Consider a Black&Scholes Market where a risky asset evolves according to: $$\frac{dS_t}{S_t}=\mu dt+\sigma dB_t$$ $$S_o=s$$ Riskless asset is associated with risk free rate r. I want to represent the value of the payoff given only by the riskless asset using the B&S formula.
Is it correct to simply use the B&S formula by eliminating the underlying part $S_0$ to obtain the payoff of the riskless assets? $$P_o=S_0 \phi (d1)-Ke^{-rT} \phi (d2) $$ $ P_o=S_0 \phi (d1)-Ke^{-rT} \phi (d2) $ (Price of a call) $ P_o=-Ke^{-rT} \phi (d2) $ ( Price of the riskless asset)
You get the value of the pay-off (assuming it is a european option of expiray $T$) by looking at $P_T$, as by definition, this is the pay-off.

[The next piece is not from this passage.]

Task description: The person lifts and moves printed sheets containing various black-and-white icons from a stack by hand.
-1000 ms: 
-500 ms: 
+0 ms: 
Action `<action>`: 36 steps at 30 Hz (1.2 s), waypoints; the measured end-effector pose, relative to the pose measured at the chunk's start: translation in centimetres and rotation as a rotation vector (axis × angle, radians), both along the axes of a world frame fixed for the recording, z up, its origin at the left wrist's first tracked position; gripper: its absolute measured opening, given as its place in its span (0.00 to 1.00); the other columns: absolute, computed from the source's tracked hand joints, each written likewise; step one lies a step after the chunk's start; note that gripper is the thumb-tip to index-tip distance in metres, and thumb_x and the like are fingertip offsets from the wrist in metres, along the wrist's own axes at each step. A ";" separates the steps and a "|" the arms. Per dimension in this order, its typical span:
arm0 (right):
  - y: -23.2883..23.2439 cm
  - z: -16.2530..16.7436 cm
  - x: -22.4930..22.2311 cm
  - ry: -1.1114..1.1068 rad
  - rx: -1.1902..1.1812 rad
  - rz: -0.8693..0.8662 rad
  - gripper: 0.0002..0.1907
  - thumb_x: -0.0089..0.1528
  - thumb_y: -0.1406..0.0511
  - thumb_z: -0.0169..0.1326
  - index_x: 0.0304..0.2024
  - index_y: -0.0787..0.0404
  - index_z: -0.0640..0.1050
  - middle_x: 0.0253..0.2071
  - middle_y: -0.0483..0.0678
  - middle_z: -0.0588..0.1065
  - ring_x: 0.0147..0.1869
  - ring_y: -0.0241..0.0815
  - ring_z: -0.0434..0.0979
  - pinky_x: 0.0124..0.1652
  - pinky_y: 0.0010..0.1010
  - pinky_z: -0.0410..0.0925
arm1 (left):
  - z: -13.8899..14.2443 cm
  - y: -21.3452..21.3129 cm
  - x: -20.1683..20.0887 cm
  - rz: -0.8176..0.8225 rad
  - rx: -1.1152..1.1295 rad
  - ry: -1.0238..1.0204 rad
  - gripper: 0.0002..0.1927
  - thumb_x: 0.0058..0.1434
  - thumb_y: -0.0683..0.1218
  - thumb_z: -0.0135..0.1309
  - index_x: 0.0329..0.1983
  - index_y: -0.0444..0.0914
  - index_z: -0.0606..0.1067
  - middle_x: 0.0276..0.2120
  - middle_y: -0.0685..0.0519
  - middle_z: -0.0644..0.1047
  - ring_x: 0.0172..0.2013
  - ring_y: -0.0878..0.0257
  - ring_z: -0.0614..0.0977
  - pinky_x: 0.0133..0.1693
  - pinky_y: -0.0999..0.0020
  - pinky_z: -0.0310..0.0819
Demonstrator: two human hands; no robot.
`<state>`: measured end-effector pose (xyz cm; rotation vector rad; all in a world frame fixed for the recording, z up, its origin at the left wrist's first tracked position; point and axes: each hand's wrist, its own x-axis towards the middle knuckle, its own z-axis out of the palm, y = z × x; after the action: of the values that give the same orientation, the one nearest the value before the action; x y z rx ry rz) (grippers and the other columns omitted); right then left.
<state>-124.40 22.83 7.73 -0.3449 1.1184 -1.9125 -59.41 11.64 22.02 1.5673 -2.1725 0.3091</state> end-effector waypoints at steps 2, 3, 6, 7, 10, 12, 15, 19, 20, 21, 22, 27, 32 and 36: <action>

Indeed, for a european call of strike $K$ and expiry $T$ you have: $$P(t,S_t) = S_t \varphi( d_{+} ) - Ke^{-r(T-t) } \varphi( d_{-} )$$ where $\varphi(x) = \frac{1}{\sqrt{2\pi}} \int_{-\infty}^x e^{-\frac{t^2}{2}}dt$ and $d_{\pm} = \frac{\ln\left(\frac{S_t}{Ke^{-r(T-t)}}\right) \pm \frac{\sigma^2}{2} (T-t)}{\sigma\sqrt{T-t}}$. And this $P(t,S_t)$ tends to $\left( S_T - K\right)_{+}$ when $t$ tends to $T$.
Now, first of all, you're totally wrong if think a quantity existing at time $t=0$ could be a pay-off, which is a time $t=T$ living quantity. But even if you keep the second half of the price, and look its limit as $t$ tends to $T$, this will have nothing to do with any riskless-asset. Wrong again.
By the way, what do you mean by pay-off of the riskless asset ? What is the riskless asset ? The zero-coupon ? That is, the cash you have in your replicating portofolio ?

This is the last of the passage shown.